• What is required: Copy the complete listing word for word, but do not carry over any images.

• Provided material:
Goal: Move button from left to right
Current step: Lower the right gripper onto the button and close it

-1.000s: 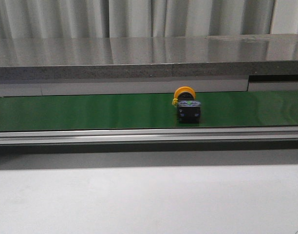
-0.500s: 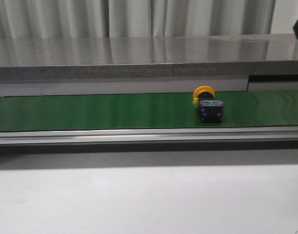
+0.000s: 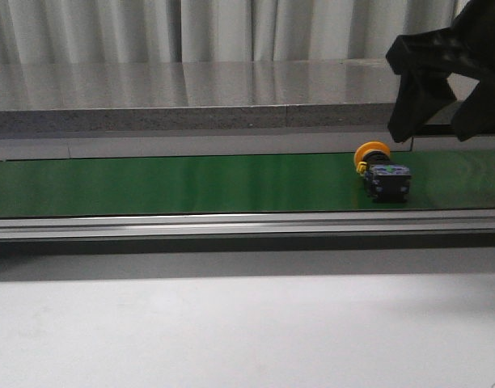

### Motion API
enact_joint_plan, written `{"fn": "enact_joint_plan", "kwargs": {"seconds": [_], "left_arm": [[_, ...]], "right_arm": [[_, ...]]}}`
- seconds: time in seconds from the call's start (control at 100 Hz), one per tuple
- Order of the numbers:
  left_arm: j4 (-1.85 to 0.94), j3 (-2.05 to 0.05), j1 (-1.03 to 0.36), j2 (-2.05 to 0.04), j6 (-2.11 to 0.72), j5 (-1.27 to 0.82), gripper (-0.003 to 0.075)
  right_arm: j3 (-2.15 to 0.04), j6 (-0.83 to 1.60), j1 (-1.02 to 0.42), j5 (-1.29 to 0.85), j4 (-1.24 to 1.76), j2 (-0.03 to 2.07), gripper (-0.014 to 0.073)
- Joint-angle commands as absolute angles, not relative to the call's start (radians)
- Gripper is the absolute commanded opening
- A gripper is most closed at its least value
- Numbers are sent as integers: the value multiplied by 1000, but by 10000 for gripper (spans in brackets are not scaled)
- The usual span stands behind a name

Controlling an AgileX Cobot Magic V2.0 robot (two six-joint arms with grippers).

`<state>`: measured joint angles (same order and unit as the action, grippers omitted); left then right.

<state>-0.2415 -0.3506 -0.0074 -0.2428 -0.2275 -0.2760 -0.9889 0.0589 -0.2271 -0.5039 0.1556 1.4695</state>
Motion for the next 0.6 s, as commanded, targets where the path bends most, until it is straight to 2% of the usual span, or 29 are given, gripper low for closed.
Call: {"fn": "enact_joint_plan", "kwargs": {"seconds": [0.0,0.47,0.54,0.59], "left_arm": [[-255,-379,-14,-254,-227,-205,-20],[-255,-379,-14,-254,-227,-205,-20],[-255,-379,-14,-254,-227,-205,-20],[-255,-379,-14,-254,-227,-205,-20]], "right_arm": [[-1027,70,-227,-437,145,1464,533],[-1027,70,-224,-360,87,1598,526],[-1027,70,-224,-364,87,1603,491],[-1027,70,-224,-370,87,1604,430]]}}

• Written reply:
Goal: Move button from left to right
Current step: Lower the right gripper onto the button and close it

-1.000s: 
-0.500s: 
+0.000s: 

### Motion API
enact_joint_plan, written `{"fn": "enact_joint_plan", "kwargs": {"seconds": [_], "left_arm": [[_, ...]], "right_arm": [[_, ...]]}}`
- seconds: time in seconds from the call's start (control at 100 Hz), one per tuple
- Order of the numbers:
  left_arm: j4 (-1.85 to 0.94), j3 (-2.05 to 0.05), j1 (-1.03 to 0.36), j2 (-2.05 to 0.04), j6 (-2.11 to 0.72), j5 (-1.27 to 0.82), gripper (-0.003 to 0.075)
  right_arm: j3 (-2.15 to 0.04), j6 (-0.83 to 1.60), j1 (-1.02 to 0.42), j5 (-1.29 to 0.85), j4 (-1.24 to 1.76), j2 (-0.03 to 2.07), gripper (-0.014 to 0.073)
- Joint-angle commands as absolute angles, not relative to the call's start (radians)
- Gripper is the absolute commanded opening
- A gripper is most closed at its least value
- Numbers are sent as integers: the value multiplied by 1000, but by 10000 for gripper (spans in brackets are not scaled)
- The usual span stands behind a name

Controlling an AgileX Cobot Magic V2.0 robot (two six-joint arms with grippers).

`<state>`: measured joint angles (same order and unit as the action, grippers omitted); left then right.

<state>-0.2415 -0.3506 -0.0074 -0.2428 -0.2275 -0.2760 -0.9889 0.0589 -0.2271 -0.5039 0.1556 1.4695</state>
Motion for the next 0.6 s, as commanded, targets where the path bends most, until it is straight to 2% of the usual span, or 29 are given, gripper low for closed.
Call: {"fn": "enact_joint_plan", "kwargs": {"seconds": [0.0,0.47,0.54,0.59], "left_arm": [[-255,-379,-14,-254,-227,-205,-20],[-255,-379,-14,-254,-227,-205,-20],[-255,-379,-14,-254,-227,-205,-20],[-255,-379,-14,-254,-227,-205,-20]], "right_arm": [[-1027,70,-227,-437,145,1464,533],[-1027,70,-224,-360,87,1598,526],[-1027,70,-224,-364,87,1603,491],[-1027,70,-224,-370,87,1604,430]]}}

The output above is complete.